Let us focus on the last two.
The control plane images backport a few Kubernetes fixes that are critical for EKS Distro. These fixes are available in the main branch of the Kubernetes project, however, backporting them allows AWS to provide these without waiting for a new Kubernetes release.
The AWS IAM authentication enables authentication with the Kubernetes cluster using AWS credentials. This does make sense for users who want to leverate AWS IAM roles for everything, including on-prem Kubernetes clusters. However, for users who aim for a cloud-agnostic strategy, OpenID is a more portable Kubernetes authentication solution.
Have I already mentioned how thin EKS Distro is? We were surprised to discover that it does not include an Ingress controller, a certificate manager or a log forwarded. Truly un-opinionated!
While the ride was pretty smooth, we did bump into a few minor issues:
- EKS Distro assumes the us-west-2 region in several places.

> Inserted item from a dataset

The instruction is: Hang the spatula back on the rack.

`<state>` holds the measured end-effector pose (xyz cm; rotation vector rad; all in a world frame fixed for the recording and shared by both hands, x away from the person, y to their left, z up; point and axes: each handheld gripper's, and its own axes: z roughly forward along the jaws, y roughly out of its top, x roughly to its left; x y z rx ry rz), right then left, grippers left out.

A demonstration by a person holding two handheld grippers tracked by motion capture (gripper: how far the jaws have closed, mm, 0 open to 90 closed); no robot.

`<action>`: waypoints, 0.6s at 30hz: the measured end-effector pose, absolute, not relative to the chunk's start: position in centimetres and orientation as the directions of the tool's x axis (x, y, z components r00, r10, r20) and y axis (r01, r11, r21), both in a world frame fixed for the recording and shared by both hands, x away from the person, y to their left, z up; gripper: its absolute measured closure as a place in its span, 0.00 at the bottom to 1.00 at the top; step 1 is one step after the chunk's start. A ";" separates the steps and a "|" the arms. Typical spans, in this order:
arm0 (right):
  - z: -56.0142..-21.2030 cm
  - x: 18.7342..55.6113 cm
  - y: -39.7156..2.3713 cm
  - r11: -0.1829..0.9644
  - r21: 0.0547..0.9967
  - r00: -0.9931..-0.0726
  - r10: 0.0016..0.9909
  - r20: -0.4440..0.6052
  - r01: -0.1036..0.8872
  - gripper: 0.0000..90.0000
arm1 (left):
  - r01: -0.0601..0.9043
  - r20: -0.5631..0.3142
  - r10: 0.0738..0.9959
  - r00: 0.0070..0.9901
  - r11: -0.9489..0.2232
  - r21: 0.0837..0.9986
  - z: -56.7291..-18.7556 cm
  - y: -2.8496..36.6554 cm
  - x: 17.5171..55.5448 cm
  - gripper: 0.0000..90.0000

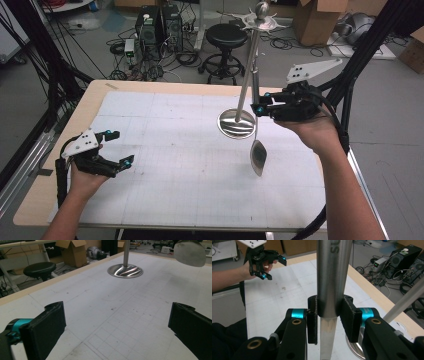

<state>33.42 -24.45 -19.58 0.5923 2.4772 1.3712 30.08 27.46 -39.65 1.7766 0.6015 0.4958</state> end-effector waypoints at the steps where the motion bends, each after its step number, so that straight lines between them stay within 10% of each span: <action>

Fortunately, due to its light packaging, fixing the scripts to deploy in my favorite region, eu-north-1, was a no-brainer.
- EKS Distro blocked the first time I tried it out, due to my laptop being entropy starved and /dev/random being stuck. A simple change, to take randomness from /dev/urandom fixed the problem. In fact, our Pull Request (PR) was merged within hours. So another point goes to EKS Distro for being very welcoming.
Want to keep up with the latest in cloud and Kubernetes?
Let us deliver it straight to your inbox!
- Un-opinionated, thin, easy to modify for one’s own needs.
- Based on kops and will feel familiar to existing kops users.
- Comes with AWS IAM authentication.
- “No battery included, not even removable ones”. EKS Distro has no Ingress controller, no certificate manager, no log forwarder.
- Minor gotchas, but overall a smooth ride.
- Nothing really. A great AWS project, as expected.